## WHAT YOU NEED TO DO
I need the lines below from the one with "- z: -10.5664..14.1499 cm" down to the one with "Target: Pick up" reproduced exactly, both ends included, and nothing else.

## MATERIAL PROVIDED
◆ ◆ ◆ ◆

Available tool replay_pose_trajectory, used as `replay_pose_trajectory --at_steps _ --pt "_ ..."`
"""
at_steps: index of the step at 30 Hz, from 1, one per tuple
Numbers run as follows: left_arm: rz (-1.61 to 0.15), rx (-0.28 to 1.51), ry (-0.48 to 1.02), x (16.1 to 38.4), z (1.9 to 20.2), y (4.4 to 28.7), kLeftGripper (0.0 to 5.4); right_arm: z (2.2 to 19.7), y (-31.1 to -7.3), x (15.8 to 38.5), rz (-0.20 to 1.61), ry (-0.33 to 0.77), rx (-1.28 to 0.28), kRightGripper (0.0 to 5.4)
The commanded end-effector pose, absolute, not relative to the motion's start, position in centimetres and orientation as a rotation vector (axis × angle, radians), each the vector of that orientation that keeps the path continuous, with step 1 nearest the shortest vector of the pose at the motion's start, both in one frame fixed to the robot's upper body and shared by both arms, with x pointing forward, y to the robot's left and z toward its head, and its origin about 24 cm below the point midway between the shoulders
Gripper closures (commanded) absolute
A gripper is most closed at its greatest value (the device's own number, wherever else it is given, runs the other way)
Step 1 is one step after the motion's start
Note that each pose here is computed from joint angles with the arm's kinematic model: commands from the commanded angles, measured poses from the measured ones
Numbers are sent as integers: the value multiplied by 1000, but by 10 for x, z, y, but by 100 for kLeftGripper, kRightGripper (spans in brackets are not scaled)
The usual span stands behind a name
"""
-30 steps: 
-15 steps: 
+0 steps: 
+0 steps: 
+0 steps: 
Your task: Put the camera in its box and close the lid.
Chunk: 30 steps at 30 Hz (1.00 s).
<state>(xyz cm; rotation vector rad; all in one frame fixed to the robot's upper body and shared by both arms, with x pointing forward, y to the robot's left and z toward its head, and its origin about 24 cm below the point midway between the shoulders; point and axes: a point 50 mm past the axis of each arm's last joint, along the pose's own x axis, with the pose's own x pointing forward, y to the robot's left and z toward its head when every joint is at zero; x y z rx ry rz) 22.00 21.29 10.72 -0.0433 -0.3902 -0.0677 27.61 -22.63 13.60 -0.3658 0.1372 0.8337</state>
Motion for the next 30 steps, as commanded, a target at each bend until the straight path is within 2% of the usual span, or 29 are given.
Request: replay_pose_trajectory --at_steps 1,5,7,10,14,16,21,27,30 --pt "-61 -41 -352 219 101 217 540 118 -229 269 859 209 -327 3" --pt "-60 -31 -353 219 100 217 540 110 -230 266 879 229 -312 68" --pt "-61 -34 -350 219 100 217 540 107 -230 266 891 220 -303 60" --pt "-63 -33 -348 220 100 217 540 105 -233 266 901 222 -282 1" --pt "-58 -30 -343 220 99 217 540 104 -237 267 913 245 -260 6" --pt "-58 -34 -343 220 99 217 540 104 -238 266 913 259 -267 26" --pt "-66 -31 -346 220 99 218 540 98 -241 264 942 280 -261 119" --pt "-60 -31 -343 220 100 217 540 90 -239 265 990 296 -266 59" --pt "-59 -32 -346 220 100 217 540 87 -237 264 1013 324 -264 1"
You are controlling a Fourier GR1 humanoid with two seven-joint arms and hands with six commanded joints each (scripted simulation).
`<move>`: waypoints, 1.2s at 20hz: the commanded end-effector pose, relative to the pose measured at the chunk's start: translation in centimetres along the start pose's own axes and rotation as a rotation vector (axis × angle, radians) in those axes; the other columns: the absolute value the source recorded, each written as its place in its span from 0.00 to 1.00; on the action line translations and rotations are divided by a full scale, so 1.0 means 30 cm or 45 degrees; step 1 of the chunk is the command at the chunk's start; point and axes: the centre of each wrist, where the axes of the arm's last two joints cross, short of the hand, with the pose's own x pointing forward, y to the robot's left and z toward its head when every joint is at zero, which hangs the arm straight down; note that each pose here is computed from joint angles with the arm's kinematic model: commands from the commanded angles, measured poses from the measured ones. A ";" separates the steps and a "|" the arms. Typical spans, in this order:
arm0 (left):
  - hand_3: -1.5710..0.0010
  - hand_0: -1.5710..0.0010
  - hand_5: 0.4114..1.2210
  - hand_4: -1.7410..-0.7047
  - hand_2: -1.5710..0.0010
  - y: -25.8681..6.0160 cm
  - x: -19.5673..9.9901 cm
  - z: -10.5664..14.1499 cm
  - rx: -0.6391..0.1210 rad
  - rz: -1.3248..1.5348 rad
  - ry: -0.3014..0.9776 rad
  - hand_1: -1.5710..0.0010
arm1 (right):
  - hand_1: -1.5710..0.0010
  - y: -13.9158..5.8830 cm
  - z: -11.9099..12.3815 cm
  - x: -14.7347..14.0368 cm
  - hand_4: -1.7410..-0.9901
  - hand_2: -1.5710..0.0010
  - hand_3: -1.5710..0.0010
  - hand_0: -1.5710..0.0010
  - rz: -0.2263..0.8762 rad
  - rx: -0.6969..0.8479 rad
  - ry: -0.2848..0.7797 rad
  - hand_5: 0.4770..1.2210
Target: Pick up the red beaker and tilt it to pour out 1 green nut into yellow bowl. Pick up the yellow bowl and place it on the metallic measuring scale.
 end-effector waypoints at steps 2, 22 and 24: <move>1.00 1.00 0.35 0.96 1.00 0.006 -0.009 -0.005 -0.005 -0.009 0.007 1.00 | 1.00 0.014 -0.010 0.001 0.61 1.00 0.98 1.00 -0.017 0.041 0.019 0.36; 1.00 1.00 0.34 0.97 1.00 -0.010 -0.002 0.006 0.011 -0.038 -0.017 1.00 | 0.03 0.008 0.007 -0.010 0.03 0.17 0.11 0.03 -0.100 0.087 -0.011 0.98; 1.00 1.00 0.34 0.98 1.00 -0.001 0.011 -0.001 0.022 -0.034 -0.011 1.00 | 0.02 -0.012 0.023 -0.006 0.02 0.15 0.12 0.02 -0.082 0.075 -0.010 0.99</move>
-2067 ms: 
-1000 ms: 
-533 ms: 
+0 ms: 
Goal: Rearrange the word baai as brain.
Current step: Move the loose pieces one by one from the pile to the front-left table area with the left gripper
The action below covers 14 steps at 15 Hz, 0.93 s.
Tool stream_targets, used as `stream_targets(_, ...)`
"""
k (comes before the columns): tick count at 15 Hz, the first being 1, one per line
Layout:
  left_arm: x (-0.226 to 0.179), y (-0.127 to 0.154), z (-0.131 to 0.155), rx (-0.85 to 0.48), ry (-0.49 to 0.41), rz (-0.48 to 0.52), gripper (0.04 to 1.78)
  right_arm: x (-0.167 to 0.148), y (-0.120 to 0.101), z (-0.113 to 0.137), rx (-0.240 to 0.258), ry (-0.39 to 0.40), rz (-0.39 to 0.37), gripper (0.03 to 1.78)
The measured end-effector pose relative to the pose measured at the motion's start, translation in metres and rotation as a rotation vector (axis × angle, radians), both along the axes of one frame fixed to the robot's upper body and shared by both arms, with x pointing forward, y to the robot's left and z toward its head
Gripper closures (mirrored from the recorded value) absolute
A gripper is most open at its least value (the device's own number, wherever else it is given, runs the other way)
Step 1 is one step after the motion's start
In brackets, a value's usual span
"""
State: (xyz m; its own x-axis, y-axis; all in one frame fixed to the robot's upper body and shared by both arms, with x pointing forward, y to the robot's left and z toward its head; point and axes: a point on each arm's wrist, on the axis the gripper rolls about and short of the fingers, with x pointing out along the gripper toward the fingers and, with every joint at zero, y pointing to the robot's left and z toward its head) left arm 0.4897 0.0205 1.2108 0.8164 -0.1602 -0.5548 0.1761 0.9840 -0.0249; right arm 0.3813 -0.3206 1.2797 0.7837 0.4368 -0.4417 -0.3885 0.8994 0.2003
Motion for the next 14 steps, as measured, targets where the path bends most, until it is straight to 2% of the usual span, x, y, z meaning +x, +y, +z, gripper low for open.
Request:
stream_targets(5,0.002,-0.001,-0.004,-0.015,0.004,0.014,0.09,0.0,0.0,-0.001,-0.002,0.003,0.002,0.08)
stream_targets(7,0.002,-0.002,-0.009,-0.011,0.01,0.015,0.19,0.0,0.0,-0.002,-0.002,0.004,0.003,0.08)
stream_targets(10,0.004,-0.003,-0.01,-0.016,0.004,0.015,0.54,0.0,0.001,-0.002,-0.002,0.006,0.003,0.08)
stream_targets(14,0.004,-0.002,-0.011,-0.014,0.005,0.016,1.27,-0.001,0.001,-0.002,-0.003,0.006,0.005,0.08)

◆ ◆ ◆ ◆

## RESULT BELOW
  - z: -10.5664..14.1499 cm
  - rx: -0.6391..0.1210 rad
  - rz: -1.3248..1.5348 rad
  - ry: -0.3014..0.9776 rad
  - hand_1: -1.5710..0.0010
arm1 (right):
  - hand_1: -1.5710..0.0010
  - y: -13.9158..5.8830 cm
  - z: -11.9099..12.3815 cm
  - x: -14.7347..14.0368 cm
  - hand_4: -1.7410..-0.9901
  - hand_2: -1.5710..0.0010
  - hand_3: -1.5710..0.0010
  - hand_0: -1.5710..0.0010
  - rz: -0.2263..0.8762 rad
  - rx: -0.6969..0.8479 rad
  - ry: -0.2848..0.7797 rad
  - hand_5: 0.4770..1.2210
Target: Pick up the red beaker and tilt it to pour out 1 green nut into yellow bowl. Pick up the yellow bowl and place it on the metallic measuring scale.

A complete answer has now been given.